> Required work
Please write out, exactly, every line of the listing from its first line through the one that includes "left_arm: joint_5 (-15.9".

> Collected data
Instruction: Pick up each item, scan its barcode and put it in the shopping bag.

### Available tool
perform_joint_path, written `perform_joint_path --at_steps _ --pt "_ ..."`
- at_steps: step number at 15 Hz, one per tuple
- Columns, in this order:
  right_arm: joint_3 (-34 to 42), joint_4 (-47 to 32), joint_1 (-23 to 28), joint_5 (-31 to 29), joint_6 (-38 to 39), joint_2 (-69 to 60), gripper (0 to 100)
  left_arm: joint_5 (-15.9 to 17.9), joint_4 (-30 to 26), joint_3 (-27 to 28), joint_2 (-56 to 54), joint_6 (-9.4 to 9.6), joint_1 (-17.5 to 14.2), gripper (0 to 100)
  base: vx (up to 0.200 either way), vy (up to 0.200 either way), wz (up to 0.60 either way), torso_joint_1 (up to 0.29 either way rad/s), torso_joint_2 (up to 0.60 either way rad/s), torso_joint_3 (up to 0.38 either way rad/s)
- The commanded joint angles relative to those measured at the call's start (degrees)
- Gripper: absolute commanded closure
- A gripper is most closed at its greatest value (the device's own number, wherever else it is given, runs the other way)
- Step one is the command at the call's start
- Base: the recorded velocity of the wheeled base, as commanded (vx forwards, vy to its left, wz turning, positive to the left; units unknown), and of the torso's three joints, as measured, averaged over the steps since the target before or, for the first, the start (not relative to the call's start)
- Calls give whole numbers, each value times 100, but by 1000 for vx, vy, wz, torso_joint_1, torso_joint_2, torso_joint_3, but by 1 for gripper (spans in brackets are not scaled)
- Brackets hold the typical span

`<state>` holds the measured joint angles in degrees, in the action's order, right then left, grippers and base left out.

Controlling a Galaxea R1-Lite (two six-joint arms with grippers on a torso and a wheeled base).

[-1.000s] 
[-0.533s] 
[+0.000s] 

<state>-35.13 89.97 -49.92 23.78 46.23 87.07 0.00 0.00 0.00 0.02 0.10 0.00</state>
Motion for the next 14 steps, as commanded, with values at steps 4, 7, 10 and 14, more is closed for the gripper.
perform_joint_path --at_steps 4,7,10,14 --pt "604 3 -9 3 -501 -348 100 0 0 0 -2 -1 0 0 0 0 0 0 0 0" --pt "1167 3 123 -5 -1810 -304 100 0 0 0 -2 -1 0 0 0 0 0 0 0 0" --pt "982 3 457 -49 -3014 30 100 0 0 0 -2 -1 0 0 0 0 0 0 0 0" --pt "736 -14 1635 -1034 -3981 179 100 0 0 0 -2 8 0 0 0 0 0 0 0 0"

> Task answer
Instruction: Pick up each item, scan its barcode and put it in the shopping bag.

### Available tool
perform_joint_path, written `perform_joint_path --at_steps _ --pt "_ ..."`
- at_steps: step number at 15 Hz, one per tuple
- Columns, in this order:
  right_arm: joint_3 (-34 to 42), joint_4 (-47 to 32), joint_1 (-23 to 28), joint_5 (-31 to 29), joint_6 (-38 to 39), joint_2 (-69 to 60), gripper (0 to 100)
  left_arm: joint_5 (-15.9 to 17.9), joint_4 (-30 to 26), joint_3 (-27 to 28), joint_2 (-56 to 54), joint_6 (-9.4 to 9.6), joint_1 (-17.5 to 14.2), gripper (0 to 100)

The full output has been given.